If he had continued to be a Calgarian, gone wildly evangelical and ran for Mayor, he would very likely have won -- but only if he put religion in the side-drawer where it tends to stay in Canadian campaigns. The current Trump-style Mayor is brown and Muslim. The second quality was a side-drawer in his first and his second thumping majority wins. He would Crush Cruz as performed today. Sad, but true.

Don't let's squabble Tony. Just try to understand my POV and I will continue to try to understand yours. Back to the topic of Trump, off personalities and the danged schmutzy skeptics.

But, yes, if you ever want to get a reaction of some kind from me, type out something categorical about the blob/cohort 'humanists and skeptics.' Ayn Rans can be easily accommodated in that blob. I am with the lady in being a Humanist, concerned with Humanity and Reason as its best tool, as with the lady as a skeptic of religious claims. It is not a stain on her and it is not a stain on any unnamed others. Next time, Tony, please don't use Blob terms. It's like a red flag for some ...

More I think of it, more she makes sense to my far off but long-regarding eye on America. The "enthusiasts" - historically always religious (though it doesn't have to be) - have had bitter opposition from the "secular humanists", and for good reason. But things move on, and the humanists are now simply cynics and skeptics without any sure morality.

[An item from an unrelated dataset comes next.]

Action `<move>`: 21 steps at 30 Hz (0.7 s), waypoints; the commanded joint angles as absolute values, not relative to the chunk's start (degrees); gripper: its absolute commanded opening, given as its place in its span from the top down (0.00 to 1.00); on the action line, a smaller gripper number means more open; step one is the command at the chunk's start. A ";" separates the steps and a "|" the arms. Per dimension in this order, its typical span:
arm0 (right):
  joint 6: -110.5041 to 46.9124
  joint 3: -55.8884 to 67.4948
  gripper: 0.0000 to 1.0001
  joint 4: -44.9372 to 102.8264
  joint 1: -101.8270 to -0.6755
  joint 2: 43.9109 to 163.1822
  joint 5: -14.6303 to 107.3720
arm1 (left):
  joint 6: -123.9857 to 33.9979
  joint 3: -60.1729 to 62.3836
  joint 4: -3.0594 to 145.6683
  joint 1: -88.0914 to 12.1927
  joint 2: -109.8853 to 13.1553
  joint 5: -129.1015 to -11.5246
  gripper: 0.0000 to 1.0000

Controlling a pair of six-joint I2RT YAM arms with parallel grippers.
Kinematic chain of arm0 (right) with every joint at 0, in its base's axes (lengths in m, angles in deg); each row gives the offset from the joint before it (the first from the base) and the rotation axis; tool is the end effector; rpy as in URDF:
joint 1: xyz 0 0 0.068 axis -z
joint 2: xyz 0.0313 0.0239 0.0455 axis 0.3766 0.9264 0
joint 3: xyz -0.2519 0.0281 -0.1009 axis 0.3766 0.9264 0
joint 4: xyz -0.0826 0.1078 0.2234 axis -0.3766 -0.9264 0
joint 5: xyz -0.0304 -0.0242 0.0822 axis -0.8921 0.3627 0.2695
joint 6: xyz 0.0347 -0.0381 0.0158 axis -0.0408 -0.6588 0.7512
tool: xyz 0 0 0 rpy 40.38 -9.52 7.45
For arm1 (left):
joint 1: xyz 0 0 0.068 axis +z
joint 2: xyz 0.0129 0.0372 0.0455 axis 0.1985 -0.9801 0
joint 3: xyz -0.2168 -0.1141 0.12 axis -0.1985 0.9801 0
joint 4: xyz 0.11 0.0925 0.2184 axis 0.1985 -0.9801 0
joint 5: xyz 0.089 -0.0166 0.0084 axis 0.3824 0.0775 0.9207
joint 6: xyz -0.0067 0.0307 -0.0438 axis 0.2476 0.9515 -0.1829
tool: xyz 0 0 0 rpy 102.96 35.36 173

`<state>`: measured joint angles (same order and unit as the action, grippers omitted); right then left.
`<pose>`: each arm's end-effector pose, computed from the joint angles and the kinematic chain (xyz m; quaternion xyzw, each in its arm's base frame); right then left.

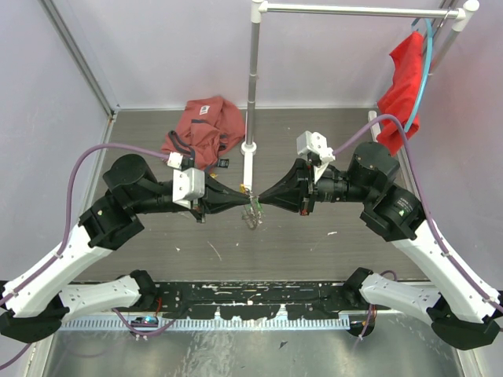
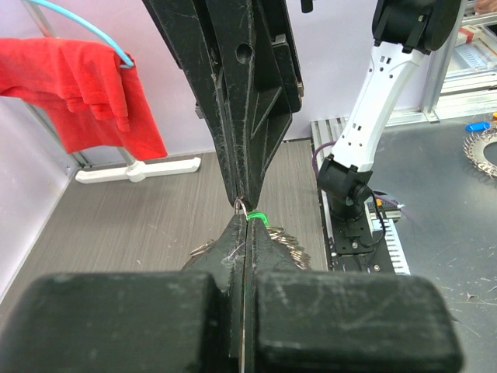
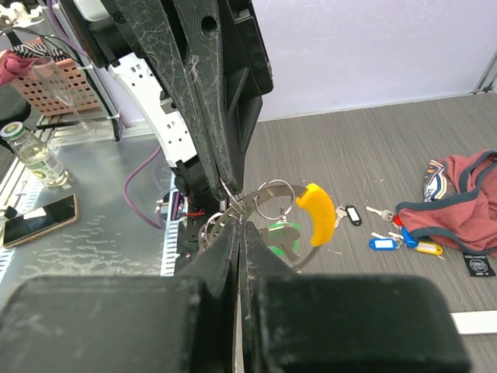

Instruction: Put the keys on the keyring

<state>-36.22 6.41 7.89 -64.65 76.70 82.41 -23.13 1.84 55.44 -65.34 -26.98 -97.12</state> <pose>0.1110 0.1351 0.4692 -0.4722 0.5315 0.4938 0.5008 0.0917 -0.1604 0.4642 0.5327 0.4360 -0.4497 0.5691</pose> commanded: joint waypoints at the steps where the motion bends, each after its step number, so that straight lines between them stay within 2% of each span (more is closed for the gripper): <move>1: -35.36 6.51 0.99 9.76 -64.46 75.88 80.70 | -23.99 2.57 59.48 -65.76 -25.87 -97.68 1.00; 6: -35.29 6.04 0.92 9.57 -64.48 76.59 80.34 | -24.51 2.69 60.22 -65.85 -25.96 -97.80 1.00; 15: -40.95 4.35 0.70 8.33 -64.44 73.78 77.94 | -27.51 4.07 63.48 -65.86 -25.30 -97.29 1.00; 21: -45.05 2.32 0.63 8.75 -64.41 73.14 81.31 | -32.60 7.43 70.67 -65.94 -24.56 -96.59 1.00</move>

HTML5 Audio of the text above (please complain at Post 32 if not working for you):

http://www.spokentext.net/members/wsscherk/Category_errors_from_Donald_Trump_-_Page_160_-_Stumping_in_the_Backyard_-_Objectivist_Living.mp3

-- I choose the donnish voice of "Charles" the robot usually -- though the "Teagan" female voice sounds very seductive. Every sentence out of "Charles" sounds like an angry teacher. That vocal adds a certain zest to everything and yet beoomes a strangely neutral tone in the end. I record at 3X+

I have found in my Sarah Palin Poetry fun that Teagan is the perfect voice for Sarah in a 'beat' setting. I will post a link or two at Post 32 when I get a chance.

(Tony, the Google Translate is also a way to instantly appreciate a passage or a post in spoken Robot English. I gave your comment above a thorough listen. The default Google voice is smiling and female like Teagan, but even more natural. I got more sense of life out of that, and so the vocalized smiling Tony had a second chance to convince me he was right in his larger observation, and so he did. THX, as the kids say)

-- added bonus; I am going to use Google Translate to help my volunteer Syrian family with learning their day-to-day practical English phrases. It is a super neat time-saving tool for communication. Just for fun, what Tony and William sound like in Arabic. Ephemera.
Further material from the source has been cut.